According to the Vademecum for grant holders (see http://ipsc.jrc.ec.europa.eu/showdoc.php?doc=job/VademecumforGholders2008.pdf), the remuneration is about 54,000 Euro/year plus allowances.




Automatic Multilingual Text Analysis II



Category: Category 30 (Requires Ph.D. or five years of relevant post-graduate experience)

Duration: 36 months

Action: OPTIMA

Remuneration and conditions: see Vademecum for grantholders

URL generic call:  http://ipsc.jrc.ec.europa.eu/jobs.php?id=8URL specific post: ht http://ipsc.jrc.ec.europa.eu/showgrant.php?id=67



The Internet is the richest reservoir of human knowledge that has ever existed. Advanced software tools are needed to monitor and process the vast amount of material available on-line. The Action OPTIMA (OPensource Text Information Mining and Analysis) develops innovative solutions for retrieving and extracting information from the Internet and from other Open Sources. It serves many Commission Services, EU agencies and some member state authorities. The core of this action is the Europe Media Monitor (EMM).

In this action, the person will be working on research activities on automatic multilingual text analysis. Typical examples of subjects currently being studied are automatic event extraction, automatic entity recognition and cross-language clustering.

These techniques are already to some extent being deployed in several operational applications and part of the work would be in support of these applications. The on-going research has a strong focus on applicability in a multilingual environment

The work is highly practical and goal oriented. Research results are expected to be used operationally. The candidate is expected to contribute to scientific publications of the research results.

The system within which the results will be deployed is implemented in Java as a set of servlets in Tomcat. Good programming skills, preferably in Java are therefore recommended.

University degree in computer science or computational linguistics.

Doctoral degree in similar discipline, or equivalent work experience of 5 years. The working language of the action is English and strong English language skills are required.
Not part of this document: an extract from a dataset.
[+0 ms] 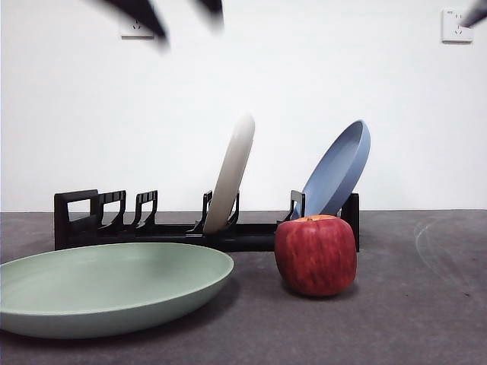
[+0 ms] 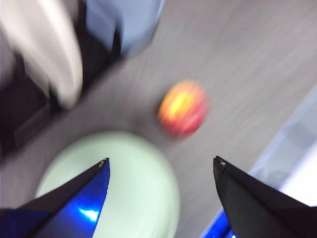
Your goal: Take the green plate from the plate rack,put the plate on the table,take the apple from the table,put the apple in the plate
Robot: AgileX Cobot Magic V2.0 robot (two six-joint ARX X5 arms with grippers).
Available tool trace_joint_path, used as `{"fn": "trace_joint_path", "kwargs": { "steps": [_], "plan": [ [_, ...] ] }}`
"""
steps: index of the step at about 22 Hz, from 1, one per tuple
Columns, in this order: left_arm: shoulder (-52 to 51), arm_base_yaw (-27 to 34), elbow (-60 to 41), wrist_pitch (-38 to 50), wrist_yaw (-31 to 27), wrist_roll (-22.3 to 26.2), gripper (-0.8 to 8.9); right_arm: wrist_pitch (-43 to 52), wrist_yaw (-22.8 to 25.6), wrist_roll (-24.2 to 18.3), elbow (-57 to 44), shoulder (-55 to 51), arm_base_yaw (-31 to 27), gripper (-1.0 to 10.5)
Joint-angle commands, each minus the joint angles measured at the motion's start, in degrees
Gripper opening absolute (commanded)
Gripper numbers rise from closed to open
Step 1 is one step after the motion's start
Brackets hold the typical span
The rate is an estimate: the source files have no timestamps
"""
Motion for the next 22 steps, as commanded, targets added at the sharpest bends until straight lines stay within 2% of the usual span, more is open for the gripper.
{"fn": "trace_joint_path", "kwargs": {
  "steps": [1,7,11,14,17,22],
  "plan": [
    [-6.5,0.1,5.5,-2.5,3.3,2.6,3.51,-5.2,1.4,-3.4,0.1,0.2,0.1,5.6],
    [-18.3,0.1,17.6,-15.4,5.2,3.7,3.51,-4.9,2.2,-3.0,-5.7,0.1,5.4,5.6],
    [-22.9,0.1,20.4,-25.4,5.2,2.8,3.51,4.6,5.5,3.3,-13.4,0.1,10.5,5.6],
    [-25.4,0.0,20.0,-26.0,7.8,1.6,3.50,11.0,10.1,7.3,-17.0,0.7,13.9,5.6],
    [-26.8,-0.1,20.0,-26.1,9.5,1.4,3.50,15.5,12.0,10.4,-18.3,2.6,17.7,5.6],
    [-27.7,-0.1,19.8,-26.1,8.4,1.3,3.46,22.5,16.6,12.2,-18.2,7.3,23.0,5.6]
  ]
}}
Given the multilingual aspect of the work, active knowledge of at least one other language and an understanding of at least another one is also required.
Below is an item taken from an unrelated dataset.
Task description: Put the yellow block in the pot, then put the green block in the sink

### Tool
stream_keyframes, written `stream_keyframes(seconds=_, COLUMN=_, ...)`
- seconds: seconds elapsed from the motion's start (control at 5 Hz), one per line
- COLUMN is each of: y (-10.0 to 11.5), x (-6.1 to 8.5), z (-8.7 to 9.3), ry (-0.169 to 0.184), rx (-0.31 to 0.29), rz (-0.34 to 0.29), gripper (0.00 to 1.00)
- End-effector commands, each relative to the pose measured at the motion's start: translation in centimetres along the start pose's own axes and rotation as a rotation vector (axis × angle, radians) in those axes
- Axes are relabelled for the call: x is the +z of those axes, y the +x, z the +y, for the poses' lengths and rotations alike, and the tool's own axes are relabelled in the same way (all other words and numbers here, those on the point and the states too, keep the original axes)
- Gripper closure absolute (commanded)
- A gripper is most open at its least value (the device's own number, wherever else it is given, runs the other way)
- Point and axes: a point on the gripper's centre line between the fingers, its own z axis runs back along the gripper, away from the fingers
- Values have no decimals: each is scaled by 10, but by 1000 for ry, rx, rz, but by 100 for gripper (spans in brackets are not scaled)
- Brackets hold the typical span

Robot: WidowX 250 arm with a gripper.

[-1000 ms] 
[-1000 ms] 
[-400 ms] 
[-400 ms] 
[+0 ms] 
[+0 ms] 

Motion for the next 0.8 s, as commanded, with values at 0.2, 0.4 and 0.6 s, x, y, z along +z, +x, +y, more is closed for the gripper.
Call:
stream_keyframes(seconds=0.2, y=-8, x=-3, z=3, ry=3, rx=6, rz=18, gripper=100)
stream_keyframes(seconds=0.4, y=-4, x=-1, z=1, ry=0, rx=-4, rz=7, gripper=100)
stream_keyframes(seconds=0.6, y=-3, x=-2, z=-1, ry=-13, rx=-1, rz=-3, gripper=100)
Good knowledge of Arabic, Farsi or Chinese would be seen as an asset.

Duration : 36 months




Ralf Steinberger (Firstname.Lastname at jrc.it)European Commission - Joint Research Centre (JRC)IPSC - SeS - OPTIMA (OPensource Text Information Mining and Analysis)URL: Applications: http://press.jrc.it/overview.htmlURL: The science behind them: http://langtech.jrc.it.

The JRC’s Language Technology activity specialises in the development of highly multilingual text analysis tools and in cross-lingual applications. Many applications are accessible online, e.g.:

ˇ       NewsExplorer: multilingual news aggregation and analysis (19 languages); allows to navigate the news over time and across languages; trend analysis; collects information about people from the news; social network detection.

ˇ       NewsBrief: breaking news detection and display of the very latest thematic news from around the world; email alerting (40+ languages).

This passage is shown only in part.